Work order -> Your answer should hold exactly the lines from the one with "A colleague bet me that this photo doesn't show the thin" through the final line of the data below, reproduced as written.

[Items from a data source]
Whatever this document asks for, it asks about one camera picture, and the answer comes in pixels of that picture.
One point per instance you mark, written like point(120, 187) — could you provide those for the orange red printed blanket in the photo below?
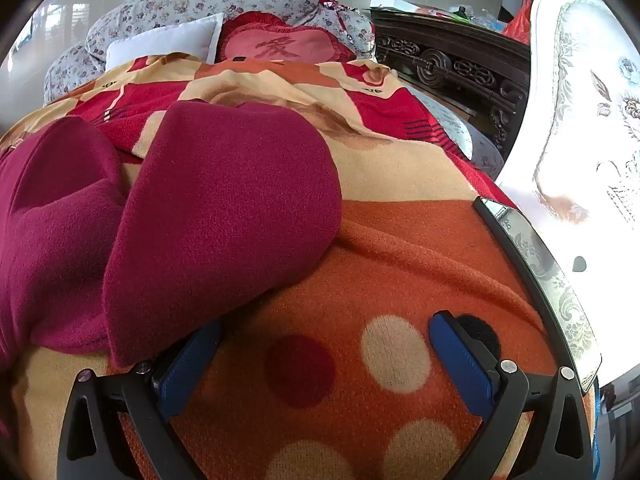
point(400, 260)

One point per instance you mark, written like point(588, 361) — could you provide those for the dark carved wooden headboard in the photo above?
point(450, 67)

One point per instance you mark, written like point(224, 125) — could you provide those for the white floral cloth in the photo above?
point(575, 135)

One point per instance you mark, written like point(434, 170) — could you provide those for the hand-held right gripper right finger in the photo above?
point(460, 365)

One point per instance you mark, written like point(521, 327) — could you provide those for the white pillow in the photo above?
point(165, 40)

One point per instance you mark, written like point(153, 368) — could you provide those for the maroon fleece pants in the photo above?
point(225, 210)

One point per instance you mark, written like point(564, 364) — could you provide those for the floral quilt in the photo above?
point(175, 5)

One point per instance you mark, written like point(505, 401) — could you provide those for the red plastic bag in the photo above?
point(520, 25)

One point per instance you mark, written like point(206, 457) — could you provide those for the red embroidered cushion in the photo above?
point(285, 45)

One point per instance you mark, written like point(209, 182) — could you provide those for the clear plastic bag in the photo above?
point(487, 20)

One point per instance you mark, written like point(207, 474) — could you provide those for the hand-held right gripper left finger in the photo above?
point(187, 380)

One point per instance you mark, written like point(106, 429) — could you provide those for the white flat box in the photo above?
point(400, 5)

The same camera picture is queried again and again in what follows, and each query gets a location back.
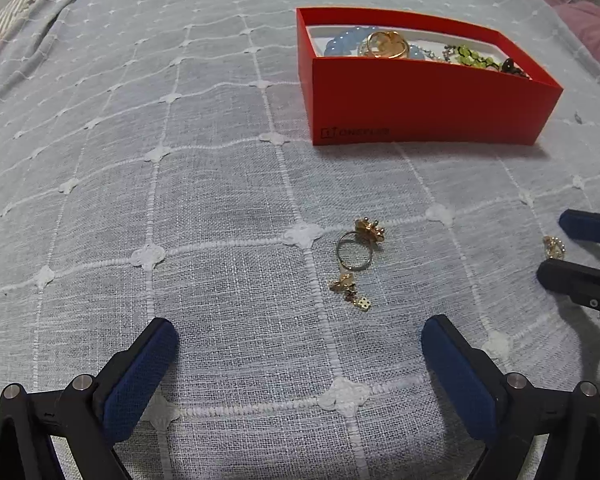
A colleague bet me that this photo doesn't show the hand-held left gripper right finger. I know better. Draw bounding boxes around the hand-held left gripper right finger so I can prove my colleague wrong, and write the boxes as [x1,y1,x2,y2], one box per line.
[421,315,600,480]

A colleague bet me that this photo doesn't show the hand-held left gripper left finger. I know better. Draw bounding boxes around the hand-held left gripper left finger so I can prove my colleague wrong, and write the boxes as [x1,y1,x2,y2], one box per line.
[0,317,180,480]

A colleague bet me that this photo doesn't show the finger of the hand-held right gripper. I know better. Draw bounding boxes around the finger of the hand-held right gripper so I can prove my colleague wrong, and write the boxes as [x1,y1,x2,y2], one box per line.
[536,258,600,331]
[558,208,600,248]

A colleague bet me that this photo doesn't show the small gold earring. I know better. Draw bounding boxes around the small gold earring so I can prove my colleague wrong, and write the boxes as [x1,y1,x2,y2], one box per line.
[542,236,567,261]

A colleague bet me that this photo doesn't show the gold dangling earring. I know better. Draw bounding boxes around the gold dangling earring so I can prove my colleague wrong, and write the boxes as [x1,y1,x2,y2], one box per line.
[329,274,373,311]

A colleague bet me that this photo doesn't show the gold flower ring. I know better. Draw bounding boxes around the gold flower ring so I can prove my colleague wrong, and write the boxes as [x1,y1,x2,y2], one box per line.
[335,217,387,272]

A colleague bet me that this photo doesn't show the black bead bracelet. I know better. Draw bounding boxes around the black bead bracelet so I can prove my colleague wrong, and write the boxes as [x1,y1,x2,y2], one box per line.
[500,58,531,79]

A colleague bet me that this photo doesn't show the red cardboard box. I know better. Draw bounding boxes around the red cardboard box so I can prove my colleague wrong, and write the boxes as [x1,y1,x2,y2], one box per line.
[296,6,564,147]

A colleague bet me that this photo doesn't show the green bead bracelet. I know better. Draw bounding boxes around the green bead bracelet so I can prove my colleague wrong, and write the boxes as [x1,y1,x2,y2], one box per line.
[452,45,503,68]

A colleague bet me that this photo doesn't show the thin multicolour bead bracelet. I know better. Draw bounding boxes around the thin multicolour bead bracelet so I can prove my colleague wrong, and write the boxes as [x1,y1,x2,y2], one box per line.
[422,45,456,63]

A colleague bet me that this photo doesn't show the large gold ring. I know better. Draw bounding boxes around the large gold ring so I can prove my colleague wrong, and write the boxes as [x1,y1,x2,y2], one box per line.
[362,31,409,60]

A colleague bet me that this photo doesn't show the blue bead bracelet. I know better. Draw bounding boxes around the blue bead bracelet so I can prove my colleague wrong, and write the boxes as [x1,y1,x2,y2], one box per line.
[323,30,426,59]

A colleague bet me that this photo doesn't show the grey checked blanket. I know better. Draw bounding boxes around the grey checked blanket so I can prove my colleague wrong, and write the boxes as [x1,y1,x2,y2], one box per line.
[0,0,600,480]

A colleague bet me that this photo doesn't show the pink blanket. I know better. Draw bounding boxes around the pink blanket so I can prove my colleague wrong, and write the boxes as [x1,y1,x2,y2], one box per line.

Exercise response ->
A colleague bet me that this photo doesn't show the thin multicolour bead bracelet. I know better. Draw bounding boxes around the thin multicolour bead bracelet so I can prove my colleague wrong, and write the boxes as [x1,y1,x2,y2], one box per line.
[422,45,456,63]

A colleague bet me that this photo doesn't show the large gold ring. I know better. Draw bounding boxes around the large gold ring so I can prove my colleague wrong, and write the boxes as [x1,y1,x2,y2], one box per line.
[362,31,409,60]

A colleague bet me that this photo doesn't show the blue bead bracelet. I know better. Draw bounding boxes around the blue bead bracelet so I can prove my colleague wrong, and write the boxes as [x1,y1,x2,y2], one box per line.
[323,30,426,59]

A colleague bet me that this photo doesn't show the grey checked blanket. I know better. Draw bounding boxes around the grey checked blanket so I can prove my colleague wrong, and write the boxes as [x1,y1,x2,y2], one box per line.
[0,0,600,480]

A colleague bet me that this photo doesn't show the pink blanket. I know better. Draw bounding boxes around the pink blanket so I can prove my colleague wrong, and write the boxes as [x1,y1,x2,y2], one box per line.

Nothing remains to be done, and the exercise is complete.